Exactly the lines from the opening of the data through the line containing "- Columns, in" should be reproduced, please, with nothing added.

** Dataset section follows **

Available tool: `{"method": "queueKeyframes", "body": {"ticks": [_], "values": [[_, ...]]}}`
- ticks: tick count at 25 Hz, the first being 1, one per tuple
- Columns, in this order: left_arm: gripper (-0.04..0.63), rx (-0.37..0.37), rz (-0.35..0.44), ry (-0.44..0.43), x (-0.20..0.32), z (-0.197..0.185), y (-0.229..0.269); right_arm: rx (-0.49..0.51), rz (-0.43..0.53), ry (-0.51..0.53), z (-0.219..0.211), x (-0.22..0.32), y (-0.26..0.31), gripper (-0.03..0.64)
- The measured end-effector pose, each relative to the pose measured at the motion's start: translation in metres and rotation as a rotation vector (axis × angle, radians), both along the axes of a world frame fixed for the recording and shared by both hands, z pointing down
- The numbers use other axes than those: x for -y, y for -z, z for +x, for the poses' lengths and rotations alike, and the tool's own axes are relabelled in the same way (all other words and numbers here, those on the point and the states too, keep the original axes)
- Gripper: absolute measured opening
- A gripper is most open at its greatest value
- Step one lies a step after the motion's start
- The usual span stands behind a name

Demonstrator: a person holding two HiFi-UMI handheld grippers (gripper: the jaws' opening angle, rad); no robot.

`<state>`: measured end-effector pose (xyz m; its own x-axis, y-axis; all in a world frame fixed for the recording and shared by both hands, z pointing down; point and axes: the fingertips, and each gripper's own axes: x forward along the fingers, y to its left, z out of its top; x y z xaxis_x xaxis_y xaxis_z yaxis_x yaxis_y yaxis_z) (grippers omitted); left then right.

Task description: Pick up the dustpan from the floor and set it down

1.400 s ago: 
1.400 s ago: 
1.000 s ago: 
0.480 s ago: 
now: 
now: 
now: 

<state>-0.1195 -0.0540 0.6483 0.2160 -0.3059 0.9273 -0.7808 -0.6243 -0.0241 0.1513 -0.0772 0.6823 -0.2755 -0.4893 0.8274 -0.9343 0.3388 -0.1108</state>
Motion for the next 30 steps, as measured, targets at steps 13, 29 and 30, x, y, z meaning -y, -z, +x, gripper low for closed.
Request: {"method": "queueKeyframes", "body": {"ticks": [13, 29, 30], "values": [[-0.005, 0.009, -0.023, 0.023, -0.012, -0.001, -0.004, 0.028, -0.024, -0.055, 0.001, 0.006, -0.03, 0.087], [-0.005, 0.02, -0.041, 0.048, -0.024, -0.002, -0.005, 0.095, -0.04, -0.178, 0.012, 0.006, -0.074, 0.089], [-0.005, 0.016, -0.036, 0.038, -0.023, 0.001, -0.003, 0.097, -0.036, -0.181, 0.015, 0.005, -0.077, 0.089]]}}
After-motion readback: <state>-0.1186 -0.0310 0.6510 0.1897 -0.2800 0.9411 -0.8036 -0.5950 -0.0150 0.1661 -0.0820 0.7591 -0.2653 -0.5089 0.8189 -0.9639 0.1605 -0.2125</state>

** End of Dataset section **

• **Response below**
Available tool: `{"method": "queueKeyframes", "body": {"ticks": [_], "values": [[_, ...]]}}`
- ticks: tick count at 25 Hz, the first being 1, one per tuple
- Columns, in this order: left_arm: gripper (-0.04..0.63), rx (-0.37..0.37), rz (-0.35..0.44), ry (-0.44..0.43), x (-0.20..0.32), z (-0.197..0.185), y (-0.229..0.269); right_arm: rx (-0.49..0.51), rz (-0.43..0.53), ry (-0.51..0.53), z (-0.219..0.211), x (-0.22..0.32), y (-0.26..0.31), gripper (-0.03..0.64)

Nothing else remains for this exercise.